Why is bucks challenge of spitzs leadership important
In the moments that follow, Spitz fights for his survival with all of his will and might. SparkTeach Teacher's Handbook. Themes Motifs Symbols. Mini Essays Suggested Essay Topics. Quotes Spitz Quotes. Spitz was the leader, likewise experienced, and while he could not always get at Buck, he growled sharp reproof now and again, or cunningly threw his weight in the traces to jerk Buck into the way he should go.
So terrible was his appearance that Spitz was forced to forego disciplining him; but to cover his own discomfiture he turned upon the inoffensive and wailing Billee and drove him to the confines of the camp. An ultimate confrontation between Buck and Spitz seems inevitable, and in this chapter, we are first given a short, but vicious encounter between Buck and Spitz, when Buck returns to his nest to find Spitz occupying his sleeping hole.
This arouses the "beast" in Buck, and he springs upon Spitz "with a fury which surprised them both. At the same time, however, the fight between the two dogs is delayed by the sudden appearance of "four or five score of starving huskies" who invade the camp.
These starving huskies ignore the clubs which flail them, and they attempt to consume all of the food supplies. In the meantime, the sled dogs have burst from their nests in order to protect their food. Then, however, all of the team dogs are attacked by the wild dogs and even the team dogs revert to primitive behavior. London tells us that they "fought the wild dogs with a fierceness.
The taste of blood goads him to "greater fierceness. Half of the food supply, however, is gone. This key incident shows the wild, untamed fury of the starving animals who contain a fury which indicates the instinctual desire for survival.
Furthermore, in the encounter with the wild huskies, Spitz, rather than fight against a common enemy, uses the opportunity to attack Buck — on two different occasions. The first time occurs when Buck is fighting a wild huskie, and Spitz viciously attacks him from the side; the second time occurs when Spitz rushes upon Buck in an attempt to throw Buck in the path of the wild huskies, an event which Buck realizes would have meant certain death.
There have now been three encounters between Buck, the dog of the Southland, and Spitz, the opportunistic dog of the Northland. It takes the sled team six days to cross the thirty miles that make up the "Thirty Mile River" because the ice keeps breaking under them, and they have to stop and build fires to dry out or else they will freeze to death. At one time, the ice breaks and Spitz, the lead dog, falls in, dragging the entire team, except Buck, in with him.
During the rescue, which requires most of the day, another day of travel is lost. They are a great relief to the dog. One morning, a surprising event occurs.
The dog Dolly, a particularly mild-mannered dog, suddenly begins "a long, heartbreaking wolf howl," which indicates that she has suddenly gone mad. Frothing at the mouth and snarling, Dolly begins to chase Buck, who flees in confused terror from her. Buck leads the pack, but Spitz, unbeknownst to Buck, leaves the pack and cuts across a narrow piece of land. Buck thinks that he will catch the rabbit but then sees Spitz cut him off.
Buck realizes that they are locked in a battle to the death. After a few minutes, Buck is dripping with blood, while Spitz is virtually untouched. Crippled, Spitz soon goes down and, as the other dogs gather to watch, Buck finishes him off.

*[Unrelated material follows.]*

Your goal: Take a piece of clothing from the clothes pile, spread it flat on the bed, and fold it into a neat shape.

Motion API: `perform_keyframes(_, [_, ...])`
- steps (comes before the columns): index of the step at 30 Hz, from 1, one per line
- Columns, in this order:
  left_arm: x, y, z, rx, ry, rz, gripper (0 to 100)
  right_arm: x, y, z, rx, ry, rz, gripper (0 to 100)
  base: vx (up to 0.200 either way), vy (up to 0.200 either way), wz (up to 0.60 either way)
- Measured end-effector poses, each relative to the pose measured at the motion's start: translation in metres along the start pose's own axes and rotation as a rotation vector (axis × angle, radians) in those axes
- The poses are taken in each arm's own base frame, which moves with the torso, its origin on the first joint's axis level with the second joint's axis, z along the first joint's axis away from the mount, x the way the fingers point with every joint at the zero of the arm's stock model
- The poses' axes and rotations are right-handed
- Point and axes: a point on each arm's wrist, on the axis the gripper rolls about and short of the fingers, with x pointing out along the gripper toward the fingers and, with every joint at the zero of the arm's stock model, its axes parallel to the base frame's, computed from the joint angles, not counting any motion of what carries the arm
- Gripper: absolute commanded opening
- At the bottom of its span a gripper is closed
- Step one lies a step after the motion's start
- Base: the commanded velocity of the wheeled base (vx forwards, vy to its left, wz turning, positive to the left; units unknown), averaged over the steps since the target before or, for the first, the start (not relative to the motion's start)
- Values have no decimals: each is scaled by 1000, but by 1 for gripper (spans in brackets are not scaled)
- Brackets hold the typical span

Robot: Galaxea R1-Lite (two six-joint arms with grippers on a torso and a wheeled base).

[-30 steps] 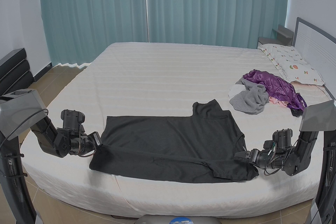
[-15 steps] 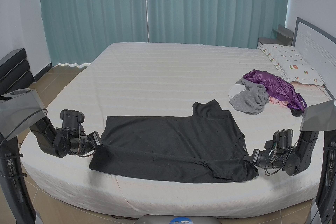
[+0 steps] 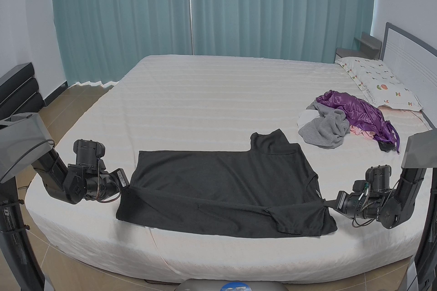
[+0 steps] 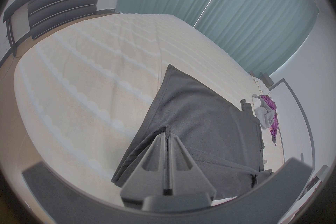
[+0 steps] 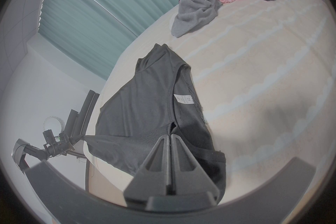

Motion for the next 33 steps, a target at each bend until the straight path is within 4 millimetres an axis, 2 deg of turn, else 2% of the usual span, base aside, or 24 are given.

This chapter emphasizes the external dangers of the wild. But worse threats lurk beyond the confines of camps and mail routes—wild dogs, for one thing, and madness, for another.
Hunger also threatens, a terrible enemy that has transformed the wild dogs into weird, skeletal, half-mad creatures. At this point, hunger is not a direct threat to Buck, since Francois and Perrault are responsible masters. Thus, he paves the way for his own leadership even before the final confrontation arrives.
Nietzsche argued that all of society was divided up into those who were naturally masters and those who were naturally slaves.
Nietzsche further argued that life was a constant struggle either to rule or be ruled; the "will to power," as he termed it, replaced a conventional system of morality or ethics.